Et ils partirent dans une Phantom II, on the road

Ce monologue passionné et, qu’on se rassure, totalement fantasmé ne m’est pourtant pas venu immédiatement à la lecture du Sermon sur la Chute de Rome. En effet, je dois confesser avoir d’abord ressenti une certaine déception. Le fait de vouloir illustrer par un exemple contemporain la vacuité du monde décrite par saint Augustin dans le sermon éponyme m’a semblé un peu factice, voire un poil cuistre. La déréliction annoncée m’avait laissée un arrière-goût de facilité, le sentiment que Jéjé, pardon, Jérôme Ferrari reniait sa capacité formidable à dépeindre le monde en nuances de gris, qui faisait de Où j’ai laissé mon âme un vrai livre intemporel avec de vrais morceaux de condition humaine dedans.
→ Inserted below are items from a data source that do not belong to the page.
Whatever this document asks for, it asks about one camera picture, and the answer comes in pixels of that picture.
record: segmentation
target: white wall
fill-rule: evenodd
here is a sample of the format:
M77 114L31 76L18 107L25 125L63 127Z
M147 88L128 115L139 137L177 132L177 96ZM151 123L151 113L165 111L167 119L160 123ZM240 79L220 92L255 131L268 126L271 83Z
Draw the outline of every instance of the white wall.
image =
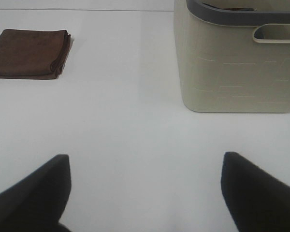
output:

Mais si l’objet de ce nouveau roman me touche moins que celle de son précédent, Jéjé reste un magicien de la langue, qui halète ses phrases, les fait vivre par son sens du rythme, se joue d’elles comme un jongleur surdoué. Là où la plupart des auteurs français semblent craindre la métaphore, la période ample et l’hyperbole, Ferrari les manie avec un art consommé. Et le lecteur époustouflé de s’écrier : Ferrari, c’est vraiment la Rolls de la littérature française !!! (Savourez bien ce calembour douteux car je crains qu’avec lui ne s’envolent mes chances de convoler… )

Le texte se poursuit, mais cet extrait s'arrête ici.